Jason Sudeikis made a joke about Travis Kelce and Taylor Swift in a skit over the weekend − and while Kelce took it in good humor, it’s an important reminder your relationship is nobody’s business but yours.

Jason Sudeikis made a joke about Travis Kelce and Taylor Swift in a skit over the weekend − and while Kelce took it in good humor, it's an important reminder your relationship is nobody's business but yours.

 

While performing in a comedy sketch at the 15th annual Big Slick Celebrity Weekend charity fundraiser in Kansas City, Missouri, with Kelce, Sudeikis, in character, popped a question referencing Kelce’s relationship plans with Swift: “Hey Travis, real talk OK, just the guys here … When are you going to make an honest woman out of her?”

The “Ted Lasso” star also referenced Kansas City Chiefs’ kicker Harrison Butker’s recent commencement speech, in which the athlete suggested the highest calling for a woman is marriage and motherhood. “Taylor doesn’t need to be working anymore,” Sudeikis said. “I know your kicker agrees with me.”

 

Sudeikis was playing a character, and Kelce didn’t seem bothered by the joke, smiling along and not giving an answer. Still, mental health and relationship experts previously told USA TODAY we should keep in mind not every couple wants to get married and that’s OK. Furthermore, it’s probably time to retire the phrase “make an honest woman out of her,” which traditionally means to marry a woman that you are having sex with, per the Cambridge Dictionary’s website.

“Sudeikis is hilarious,” wrote one X user. “But seriously, Taylor Swift doesn’t need anyone to ‘make an honest woman’ out of her. She’s doing just fine on her own.”

Not everyone wants to get married
Sudeikis’ joke comes at a time when many are abandoning marriage. Research has shown marriage in the U.S. has steadily declined, and a 2019 report found three in 10 people view it as unimportant.

One high-profile example is Hollywood duo Goldie Hawn and Kurt Russell. Nearly 40 years later, they’re going strong without nuptials.

“For decades, people have been exploring less traditional forms of relationship style,” Antonia Hall, a psychologist, relationship expert and author of “The Ultimate Guide to a Multi-Orgasmic Life,” previously told USA TODAY “Societal views on cohabitation have become more favorable, and we are becoming more accustomed to varying familial paradigms. We are slowly understanding that there is no one-size-fits-all way of being in relationships.”
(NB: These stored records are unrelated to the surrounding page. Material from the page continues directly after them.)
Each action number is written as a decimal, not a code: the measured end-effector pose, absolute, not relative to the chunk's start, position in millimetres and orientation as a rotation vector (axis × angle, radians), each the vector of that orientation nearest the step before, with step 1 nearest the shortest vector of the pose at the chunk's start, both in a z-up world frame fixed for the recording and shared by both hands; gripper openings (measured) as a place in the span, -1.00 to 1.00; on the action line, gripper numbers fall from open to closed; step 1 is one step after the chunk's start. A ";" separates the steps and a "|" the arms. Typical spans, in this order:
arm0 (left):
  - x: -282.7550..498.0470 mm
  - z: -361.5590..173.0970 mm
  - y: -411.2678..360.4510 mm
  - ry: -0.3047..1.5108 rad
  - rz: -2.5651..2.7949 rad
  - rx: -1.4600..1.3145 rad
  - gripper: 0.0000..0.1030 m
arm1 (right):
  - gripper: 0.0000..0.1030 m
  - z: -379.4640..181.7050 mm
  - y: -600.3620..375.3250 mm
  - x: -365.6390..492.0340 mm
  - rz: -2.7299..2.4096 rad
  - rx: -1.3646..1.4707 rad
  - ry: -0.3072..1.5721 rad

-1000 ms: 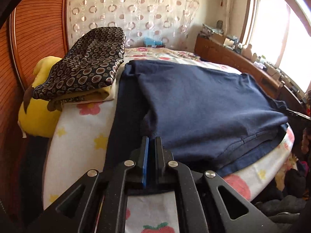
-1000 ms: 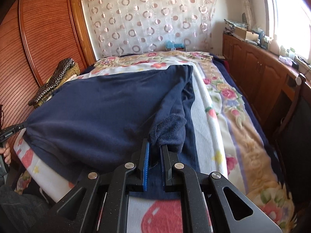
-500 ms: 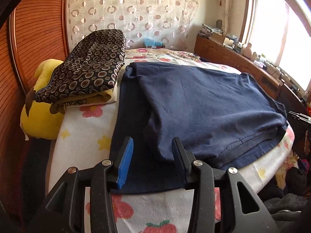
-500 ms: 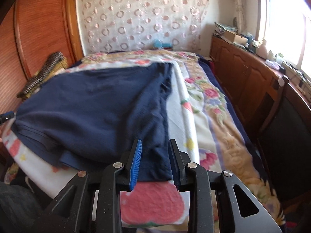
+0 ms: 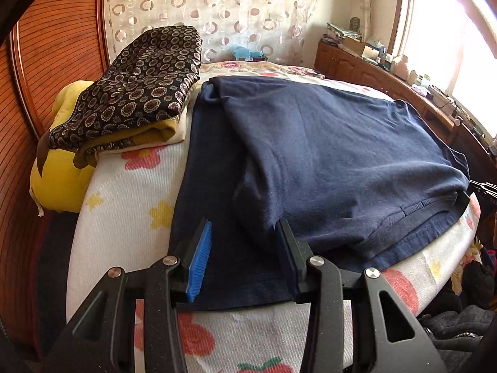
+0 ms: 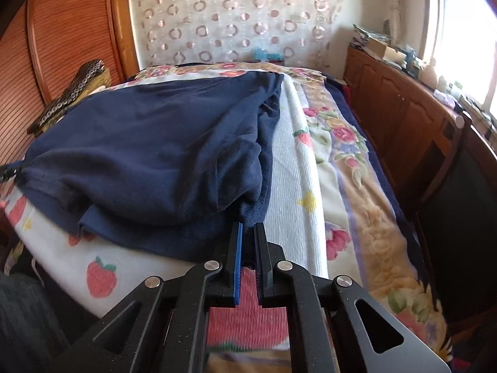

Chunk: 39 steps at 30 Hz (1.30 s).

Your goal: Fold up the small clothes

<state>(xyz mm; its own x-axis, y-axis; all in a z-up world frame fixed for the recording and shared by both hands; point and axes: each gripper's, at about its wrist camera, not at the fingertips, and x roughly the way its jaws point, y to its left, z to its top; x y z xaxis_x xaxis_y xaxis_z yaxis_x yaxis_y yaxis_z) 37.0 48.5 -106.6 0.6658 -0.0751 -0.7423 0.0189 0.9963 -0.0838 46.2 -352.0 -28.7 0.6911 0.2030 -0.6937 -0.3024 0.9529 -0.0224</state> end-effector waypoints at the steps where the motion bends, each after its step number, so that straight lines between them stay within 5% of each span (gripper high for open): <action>1: 37.1 -106.1 48.2 0.841 -0.052 -0.070 -0.17 | -0.88 -26.9 -353.6 42.4 0.287 -0.147 0.760; 18: 47.6 -108.4 56.7 0.856 0.010 -0.045 -0.16 | -0.83 -13.5 -363.7 29.7 0.268 -0.142 0.722; 21: 52.1 -111.8 58.3 0.860 0.044 -0.030 0.17 | -0.80 -14.5 -359.4 28.0 0.266 -0.153 0.707; 25: 56.0 -113.3 63.3 0.860 0.071 -0.029 0.40 | -0.67 -13.0 -350.1 29.4 0.281 -0.169 0.688; 39: 57.0 -115.7 70.5 0.853 0.040 -0.058 0.47 | -0.01 -38.4 -282.6 58.4 0.418 -0.155 0.677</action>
<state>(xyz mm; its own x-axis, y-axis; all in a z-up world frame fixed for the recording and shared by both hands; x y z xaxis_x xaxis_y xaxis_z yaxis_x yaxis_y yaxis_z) 57.0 70.5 -115.7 0.6571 0.0121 -0.7537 -0.0588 0.9976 -0.0353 58.4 -282.6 -38.4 0.7006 0.3236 -0.6360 -0.4232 0.9060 -0.0052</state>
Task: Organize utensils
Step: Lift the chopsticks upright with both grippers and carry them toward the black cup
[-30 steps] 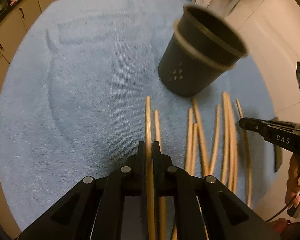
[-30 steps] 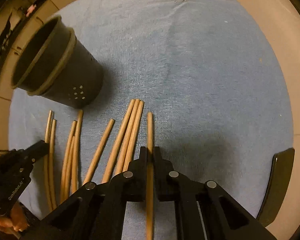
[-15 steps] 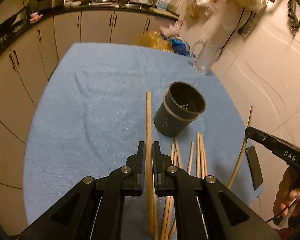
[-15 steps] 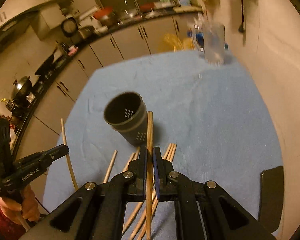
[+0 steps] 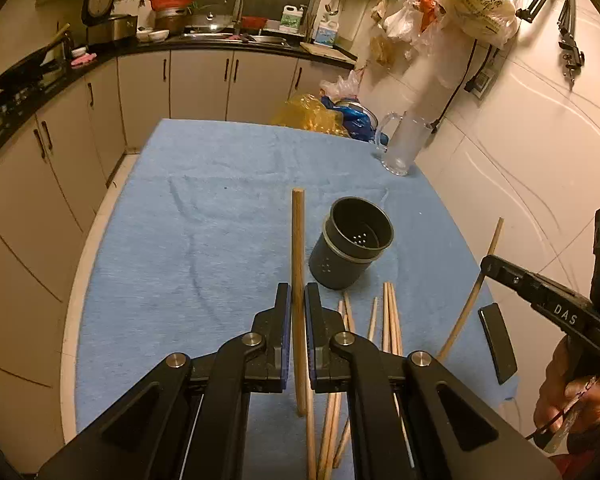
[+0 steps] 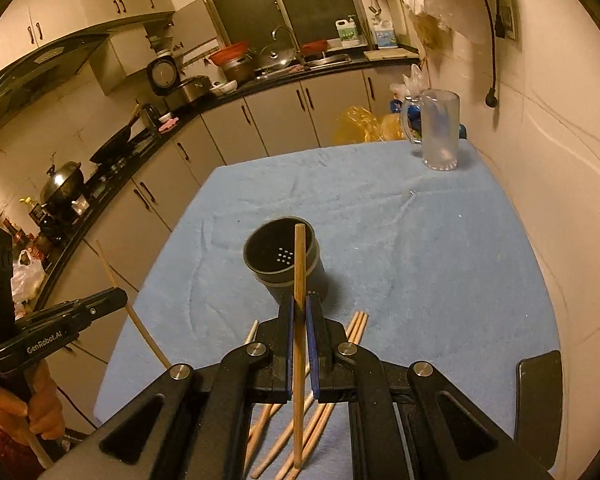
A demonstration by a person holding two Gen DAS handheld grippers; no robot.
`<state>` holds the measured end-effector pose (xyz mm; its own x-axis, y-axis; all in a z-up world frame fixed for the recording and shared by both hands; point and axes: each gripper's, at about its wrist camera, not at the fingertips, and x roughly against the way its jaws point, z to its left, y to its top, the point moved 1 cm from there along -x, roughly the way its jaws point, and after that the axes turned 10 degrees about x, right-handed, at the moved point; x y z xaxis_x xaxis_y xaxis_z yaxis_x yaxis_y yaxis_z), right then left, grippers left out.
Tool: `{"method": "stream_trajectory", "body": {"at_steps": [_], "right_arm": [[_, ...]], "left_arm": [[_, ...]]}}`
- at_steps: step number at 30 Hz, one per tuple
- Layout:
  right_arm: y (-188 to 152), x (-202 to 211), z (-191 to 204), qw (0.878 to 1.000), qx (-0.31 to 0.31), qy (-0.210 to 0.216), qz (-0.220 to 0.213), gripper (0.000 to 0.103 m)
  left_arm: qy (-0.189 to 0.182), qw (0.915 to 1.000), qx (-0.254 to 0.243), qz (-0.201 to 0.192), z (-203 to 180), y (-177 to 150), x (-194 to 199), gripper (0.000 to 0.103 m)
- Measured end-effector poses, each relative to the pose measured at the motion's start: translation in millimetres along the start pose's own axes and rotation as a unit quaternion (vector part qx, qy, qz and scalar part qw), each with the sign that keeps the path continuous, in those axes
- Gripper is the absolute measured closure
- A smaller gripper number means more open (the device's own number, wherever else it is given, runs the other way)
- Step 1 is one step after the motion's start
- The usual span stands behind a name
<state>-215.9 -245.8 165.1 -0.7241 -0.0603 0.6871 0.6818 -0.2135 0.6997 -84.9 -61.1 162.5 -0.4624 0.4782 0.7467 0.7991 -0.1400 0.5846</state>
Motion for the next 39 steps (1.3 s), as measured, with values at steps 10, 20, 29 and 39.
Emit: {"method": "stream_trajectory", "body": {"at_steps": [10, 20, 29, 39], "right_arm": [[7.6, 7.5, 7.0, 1.0, 0.0, 0.014, -0.019, 0.097], [9.4, 13.4, 5.1, 0.999, -0.008, 0.017, -0.028, 0.097], [15.3, 26.1, 0.8, 0.999, -0.019, 0.021, -0.04, 0.097], [38.1, 50.5, -11.4, 0.996, -0.039, 0.032, -0.068, 0.097]], "left_arm": [[0.006, 0.9999, -0.002, -0.015, 3.8, 3.9, 20.6, 0.097], [0.004, 0.9998, -0.007, -0.017, 3.0, 4.7, 25.5, 0.097], [-0.002, 0.9997, -0.009, -0.024, 2.6, 11.8, 32.6, 0.097], [-0.015, 0.9993, -0.016, -0.032, -7.8, 36.4, 36.7, 0.097]]}}
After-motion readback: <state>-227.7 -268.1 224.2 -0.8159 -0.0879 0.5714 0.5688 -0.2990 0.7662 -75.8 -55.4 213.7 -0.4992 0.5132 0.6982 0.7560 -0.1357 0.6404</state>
Still, those who don’t conform face a social stigma, particularly from well-intentioned friends and family.

According to experts, society operates in fear when people reject clearly defined categories. “When they don’t fit into a neat box, we resort to judging them,” Weena Wise, a licensed clinical marriage and family therapist, previously told USA TODAY.

Why marriage isn’t for everyone
Traditional marriage has long been hailed the ideal structure for companionship, security and family. However, psychologists say that’s not true for every couple.

When considering whether to get married, it’s important to remember marriage is rarely effortless and easy. It takes work from both people in order for it to succeed.

If a couple does choose to get married, that’s great − but it doesn’t mean the work of keeping the relationship healthy and thriving stops.

“Marriage can be seen as a goal accomplished that no longer requires effort, which couldn’t be further from the truth,” Hall previously told USA TODAY. As a result, “it’s all too common in long-term relationships and marriages that couples stop trying and take each other for granted.”

People also choose to forgo marriage for a variety of reasons, including financial constraints to fear of divorce.

For some, like Hawn, the idea of being legally bound to someone feels too constrictive. In 2016, she said, “I chose to stay (and) Kurt chose to stay. And we liked the choice… After all these years, you think, ‘Why (would we)? It’s not working? What is marriage going to do?’ ”

According to Wise, it can be “psychologically freeing when you’re not married but still choose to stay together.”

“It’s because you know that person can make a choice to leave, and they don’t. They actively choose to stay,” she previously told USA TODAY. “I applaud individuals who avoid the marriage matrix and avoid getting married too soon or for the wrong reasons. You can absolutely still be perfectly happy or in a healthy relationship without being married.”